- Born: 25 September 1944 Victoria, Australia
- Died: 17 July 2017 (aged 72) Melbourne, Australia
- Known for: Painting

= Patricia Moran =

Australian artist (1944–2017)

Patricia Moran (25 September 1944 – 17 July 2017), was an Australian Realist Artist. During her lifetime she taught painting, authored books, wrote magazine articles and produced videos illustrating her own technique. Her speciality was to paint floral works in oils.

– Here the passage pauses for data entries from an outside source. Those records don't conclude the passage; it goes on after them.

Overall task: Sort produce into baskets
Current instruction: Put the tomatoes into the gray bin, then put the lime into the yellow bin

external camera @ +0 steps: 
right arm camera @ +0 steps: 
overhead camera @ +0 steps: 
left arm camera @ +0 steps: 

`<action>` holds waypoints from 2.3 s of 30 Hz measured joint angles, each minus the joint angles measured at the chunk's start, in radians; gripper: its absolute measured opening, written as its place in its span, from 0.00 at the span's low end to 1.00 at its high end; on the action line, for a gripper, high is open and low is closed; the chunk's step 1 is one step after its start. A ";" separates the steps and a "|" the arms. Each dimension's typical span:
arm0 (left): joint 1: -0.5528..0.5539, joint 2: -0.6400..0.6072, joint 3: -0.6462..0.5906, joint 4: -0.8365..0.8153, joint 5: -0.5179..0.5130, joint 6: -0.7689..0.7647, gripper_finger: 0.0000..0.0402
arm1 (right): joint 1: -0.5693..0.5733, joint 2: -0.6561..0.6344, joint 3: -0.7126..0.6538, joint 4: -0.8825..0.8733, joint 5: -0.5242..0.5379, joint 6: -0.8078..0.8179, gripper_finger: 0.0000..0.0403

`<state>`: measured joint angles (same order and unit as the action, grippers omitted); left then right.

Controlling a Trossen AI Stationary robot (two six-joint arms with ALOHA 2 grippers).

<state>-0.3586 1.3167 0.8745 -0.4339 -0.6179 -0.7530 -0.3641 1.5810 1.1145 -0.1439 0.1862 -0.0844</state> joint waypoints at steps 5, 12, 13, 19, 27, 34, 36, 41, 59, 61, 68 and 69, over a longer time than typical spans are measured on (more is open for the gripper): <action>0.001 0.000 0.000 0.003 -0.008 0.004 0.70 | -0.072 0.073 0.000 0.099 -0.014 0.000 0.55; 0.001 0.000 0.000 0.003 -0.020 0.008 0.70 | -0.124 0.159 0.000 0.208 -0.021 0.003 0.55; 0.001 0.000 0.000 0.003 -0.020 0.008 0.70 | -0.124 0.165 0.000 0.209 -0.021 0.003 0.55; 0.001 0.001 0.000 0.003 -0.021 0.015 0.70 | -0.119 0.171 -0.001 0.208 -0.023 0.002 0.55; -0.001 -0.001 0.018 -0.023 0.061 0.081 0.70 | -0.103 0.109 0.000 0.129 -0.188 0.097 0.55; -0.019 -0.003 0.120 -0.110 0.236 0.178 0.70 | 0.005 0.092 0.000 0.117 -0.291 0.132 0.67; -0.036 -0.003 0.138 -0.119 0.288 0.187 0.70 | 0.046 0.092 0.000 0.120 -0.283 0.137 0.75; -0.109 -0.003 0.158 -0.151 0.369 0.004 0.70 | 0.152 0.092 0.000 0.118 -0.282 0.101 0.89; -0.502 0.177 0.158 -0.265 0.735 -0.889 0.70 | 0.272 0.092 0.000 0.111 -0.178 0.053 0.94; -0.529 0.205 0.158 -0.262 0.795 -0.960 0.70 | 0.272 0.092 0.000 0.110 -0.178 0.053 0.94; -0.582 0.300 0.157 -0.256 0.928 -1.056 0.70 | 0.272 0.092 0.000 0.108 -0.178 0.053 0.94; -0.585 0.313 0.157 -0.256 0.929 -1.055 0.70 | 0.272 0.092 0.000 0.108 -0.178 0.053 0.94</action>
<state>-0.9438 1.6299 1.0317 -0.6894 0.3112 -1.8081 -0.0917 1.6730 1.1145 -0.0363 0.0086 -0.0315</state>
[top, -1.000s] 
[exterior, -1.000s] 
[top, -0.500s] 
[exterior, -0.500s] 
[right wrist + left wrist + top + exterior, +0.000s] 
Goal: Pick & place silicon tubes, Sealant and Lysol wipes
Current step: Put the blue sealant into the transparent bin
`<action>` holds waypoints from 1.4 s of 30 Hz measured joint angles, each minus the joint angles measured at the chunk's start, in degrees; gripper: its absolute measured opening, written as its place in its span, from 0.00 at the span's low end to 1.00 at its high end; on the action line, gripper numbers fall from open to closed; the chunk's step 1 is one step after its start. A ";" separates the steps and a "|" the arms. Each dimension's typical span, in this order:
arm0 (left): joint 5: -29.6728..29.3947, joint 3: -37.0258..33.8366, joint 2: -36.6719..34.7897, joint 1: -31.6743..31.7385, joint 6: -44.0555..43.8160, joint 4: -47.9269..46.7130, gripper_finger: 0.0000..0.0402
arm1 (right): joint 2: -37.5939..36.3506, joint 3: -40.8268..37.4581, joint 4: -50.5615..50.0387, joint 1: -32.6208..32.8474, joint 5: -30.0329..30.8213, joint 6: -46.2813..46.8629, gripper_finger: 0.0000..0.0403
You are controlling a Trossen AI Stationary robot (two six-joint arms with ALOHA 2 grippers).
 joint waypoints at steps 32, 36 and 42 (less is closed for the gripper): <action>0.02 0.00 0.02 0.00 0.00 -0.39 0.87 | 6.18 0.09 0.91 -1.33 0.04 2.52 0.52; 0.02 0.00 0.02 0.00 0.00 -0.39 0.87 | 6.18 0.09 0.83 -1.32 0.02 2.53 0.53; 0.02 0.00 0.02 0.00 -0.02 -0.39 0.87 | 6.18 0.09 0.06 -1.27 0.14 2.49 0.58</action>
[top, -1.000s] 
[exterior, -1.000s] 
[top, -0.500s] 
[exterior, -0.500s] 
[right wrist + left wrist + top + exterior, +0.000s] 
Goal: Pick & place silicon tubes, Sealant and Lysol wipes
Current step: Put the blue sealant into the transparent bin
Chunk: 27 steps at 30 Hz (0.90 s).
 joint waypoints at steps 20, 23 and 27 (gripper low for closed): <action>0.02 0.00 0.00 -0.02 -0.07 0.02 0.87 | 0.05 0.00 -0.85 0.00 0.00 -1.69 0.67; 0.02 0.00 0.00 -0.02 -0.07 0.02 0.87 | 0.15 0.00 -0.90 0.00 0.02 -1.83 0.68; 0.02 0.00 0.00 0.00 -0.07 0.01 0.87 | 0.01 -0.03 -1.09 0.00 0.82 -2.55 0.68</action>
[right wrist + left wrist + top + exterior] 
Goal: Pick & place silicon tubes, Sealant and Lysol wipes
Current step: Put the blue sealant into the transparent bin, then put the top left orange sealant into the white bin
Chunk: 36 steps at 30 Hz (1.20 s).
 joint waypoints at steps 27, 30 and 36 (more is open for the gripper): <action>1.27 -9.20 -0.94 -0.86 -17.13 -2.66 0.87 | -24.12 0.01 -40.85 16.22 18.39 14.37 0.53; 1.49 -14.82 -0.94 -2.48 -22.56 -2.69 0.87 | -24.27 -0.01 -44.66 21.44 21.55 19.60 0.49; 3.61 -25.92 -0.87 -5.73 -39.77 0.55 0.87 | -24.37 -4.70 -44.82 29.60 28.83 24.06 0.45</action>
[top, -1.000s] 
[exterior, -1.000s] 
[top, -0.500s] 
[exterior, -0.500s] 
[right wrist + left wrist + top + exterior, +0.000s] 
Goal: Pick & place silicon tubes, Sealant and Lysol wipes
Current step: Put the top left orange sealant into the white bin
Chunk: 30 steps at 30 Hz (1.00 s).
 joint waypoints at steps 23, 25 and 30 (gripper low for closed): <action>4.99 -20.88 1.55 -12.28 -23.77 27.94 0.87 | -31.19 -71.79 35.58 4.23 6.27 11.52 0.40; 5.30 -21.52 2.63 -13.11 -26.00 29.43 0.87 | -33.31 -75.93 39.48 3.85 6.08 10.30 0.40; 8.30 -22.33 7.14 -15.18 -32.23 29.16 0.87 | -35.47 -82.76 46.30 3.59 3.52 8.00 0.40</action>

She won the Alice Bale Overseas study scholarship and the Yorick club art prize in 1982 and gave workshops for the Victorian Artists Society. Patricia won many Awards and Art prizes during her career.

==Biography==
Born in Melbourne, Victoria, Australia, Patricia initially worked as a Secretary. She eventually followed her desire to study painting full-time in 1977 and held her first solo exhibition in Melbourne in 1978. She was joint Winner of the coveted Alice Bale Overseas Study Award in 1982 which enabled her to study and paint in England and Europe, and she won numerous awards including Camberwell Rotary Art Prizes along with 2 Gold medals. In the 1980's Patricia tutored in portraiture at the Victorian Artists Society,
Her passion to teach and encourage beginner artists led her to write instructive magazine articles for Artist magazines incl. The Australian Artist. These were followed by her first book “Painting The Beauty Of Flowers With Oils" published in 1991 which sold worldwide and was used as a textbook in Art Colleges, and by teachers of art and students alike.
In 2000, she authored the book “The Oil Painter's Ultimate Flower & Portrait Companion”.
Selected paintings of Patricia's were produced as prints and sold through Felix Rosensteil's Widow & Son Ltd, London.
Her paintings have been featured in decor magazines including Vogue Living (2016).
Her final accomplishment was producing a set of teaching DVDs 'Learn Classic Oil Painting with Patricia Moran' which are still available. Patricia's early work covered landscapes, portraits and still life, but her speciality was painting flowers in oils.

Her work was exhibited regularly in Australia and London and as well as being represented in many private collections, and acquired by academic and civic institutions..

Patricia Moran died 17 July 2017 after a short illness.